Die Schola Gregoriana Prag sang am Samstagabend Bebenhäuser Sommerrefektorium
BEBENHAUSEN. Was für eine wunderbare Vorstellung: Gregorianische Gesänge vor authentischer Kulisse im Kloster Bebenhausen, reine Stimmen und spirituelle Versenkung unter gotischen Gewölben. Der Zuspruch war groß, das Sommerrefektorium gefüllt bis auf den letzten Platz.
Dieser Erwartung entsprach der Auftritt der Schola Gregoriana Pragensis nicht. Denn sie besteht – auch wenn die Kapuzenmäntel das nahelegen – nicht aus Ordensbrüdern, sondern aus geschulten Sängern und Musikwissenschaftlern.
Gegründet hat sie 1987 David Eben, Sohn des Komponisten Petr Eben, in Frankreich ausgebildeter Spezialist für mittelalterliche Musik mit einer Professur an der Karls-Universität Prag. Die von ihm geleitete Schola besteht derzeit aus Hasan El-Dunia, Ondřej Holub, Tomáš Lajtkep, Ondřej Maňour, Michal Medek, Dan Pinc, Stanislav Předota – jeder einzelne ein Solist, der in engem Zusammenspiel mit den andern uralte Musik zum Leben erweckt.
Das geht nur, indem ein Fachmann wie David Eben erst die alten Musikzeichen (Rhythmen wurden nicht notiert) in heutige Notenschrift überträgt. Der Experte dirigiert auch: Mit sprechenden Händen formt er runde Gebilde und eigene Dreh-Gesten für die Melismen.
Das Programm orientiert sich an der CD „Carolus IV. Rex et Imperator“. Unter der Herrschaft von Kaiser Karl IV. von 1355 bis 1378 erlebte Prag eine kulturelle Blüte, deren musikalische Seite in sieben Kapitel gefasst wurde: Karl und Frankreich, Karl und die Reliquien, Karl und die Universität, Karl und die höfische Lyrik, Karl und die Verehrung der Heiligen, Karl und die slawische Liturgie; den Schluss bildet eine „Auferstehung“.
Entsprechend bunt ist das vokale Mosaik des Ungleichzeitigen: einstimmige geistliche Gesänge im Wechsel von Vorsänger und Schola oder von Gruppen, in gleichmäßiger Bewegung oder im beschwingten Dreiertakt des „tempus perfectum“, sowie geradezu avantgardistische Neutönerei („Ars Nova“) etwa in einer dreistimmigen Motette von Guillaume de Machaut, die den Sängern einiges abverlangt, später gefolgt von Minnesang.
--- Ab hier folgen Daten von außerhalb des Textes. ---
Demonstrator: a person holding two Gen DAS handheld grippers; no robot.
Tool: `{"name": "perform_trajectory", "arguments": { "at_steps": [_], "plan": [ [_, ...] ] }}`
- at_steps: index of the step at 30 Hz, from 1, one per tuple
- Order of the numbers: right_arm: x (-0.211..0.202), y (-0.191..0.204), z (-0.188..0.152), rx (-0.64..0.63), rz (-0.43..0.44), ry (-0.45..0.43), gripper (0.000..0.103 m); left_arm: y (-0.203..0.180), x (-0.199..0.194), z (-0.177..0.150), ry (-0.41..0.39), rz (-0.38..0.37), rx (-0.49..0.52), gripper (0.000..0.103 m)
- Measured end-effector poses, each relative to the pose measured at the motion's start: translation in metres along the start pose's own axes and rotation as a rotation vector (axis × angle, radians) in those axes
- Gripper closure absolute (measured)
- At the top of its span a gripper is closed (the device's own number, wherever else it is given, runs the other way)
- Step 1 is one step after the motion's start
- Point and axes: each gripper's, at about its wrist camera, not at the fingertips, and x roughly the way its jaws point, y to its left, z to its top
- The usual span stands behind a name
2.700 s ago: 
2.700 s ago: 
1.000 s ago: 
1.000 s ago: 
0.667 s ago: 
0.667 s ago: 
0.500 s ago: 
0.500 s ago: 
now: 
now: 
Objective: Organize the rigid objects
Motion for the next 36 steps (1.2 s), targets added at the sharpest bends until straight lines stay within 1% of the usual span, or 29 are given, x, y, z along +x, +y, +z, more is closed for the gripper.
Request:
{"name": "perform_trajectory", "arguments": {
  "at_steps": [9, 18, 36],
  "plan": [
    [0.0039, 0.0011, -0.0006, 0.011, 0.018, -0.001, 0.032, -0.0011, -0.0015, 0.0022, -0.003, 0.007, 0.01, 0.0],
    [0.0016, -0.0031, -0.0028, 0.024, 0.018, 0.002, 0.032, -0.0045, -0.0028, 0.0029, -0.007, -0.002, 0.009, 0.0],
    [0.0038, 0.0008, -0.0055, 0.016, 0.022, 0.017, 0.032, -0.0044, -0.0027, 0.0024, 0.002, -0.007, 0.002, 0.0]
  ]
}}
Bedauerlich nur, dass die Texte weder abgedruckt noch übersetzt sind – nur die alten Lateiner können etwas damit anfangen.
Gerade bei den weltlichen Themen „Universität“ und „höfische Lyrik“ hätte man gern den Text verstanden; immerhin verliest David Eben den Inhalt eines frühen Studentenliedes: „Wenn du auch Meister aller Wissenschaften wärst, ist all das nichts wert, wenn du – kein Geld hast.“ Besser nachvollziehbar ist der in Mittelhochdeutsch vorgetragene Solo-Minnesang vom Frühling und vom roten Mund, der sich zu der mönchischen Kutte etwas seltsam ausnimmt.
Fast volkstümlich wirkt das tschechische Lied vom „liebreizenden Engelchen“. Wer sich bei Dvořák auskennt, kann im Heiligen-Abschnitt den von ihm zitierten Wenzelschoral im Original hören. Auch der große Auferstehungs-Choral in Kirchenslawisch dürfte manchen bekannt erscheinen: Martin Luther hat die uralte Melodie weiterverwendet.
Im Ganzen erlebt man statt devoter Versenkung ausdrucksstarke Singfreude und anstelle der einstimmigen Gregorianik einen lebendigen Einblick in die Entstehung der komponierten Musik Mitteleuropas, wenn auch nicht chronologisch: von der gesungenen Lesung über einstimmige Hymnen und Mess-Sätze sowie eine hinzugefügte zweite Stimme bis hin zum kunstvoll komponierten dreistimmigen Satz. Dass die Menschen um 1350 natürlich auch Volkslied und Tanzmusik hatten, darf man annehmen – nur wurden diese nicht schriftlich fixiert.
Etwas Verwirrung stiftet, dass die Vortragsfolge vom Programm abweicht und den entsprechenden Informationen nur schwer zuzuordnen ist. Doch die Gesänge selbst hinterlassen einen starken Eindruck; das Publikum dankt mit lang anhaltendem, begeistertem Applaus.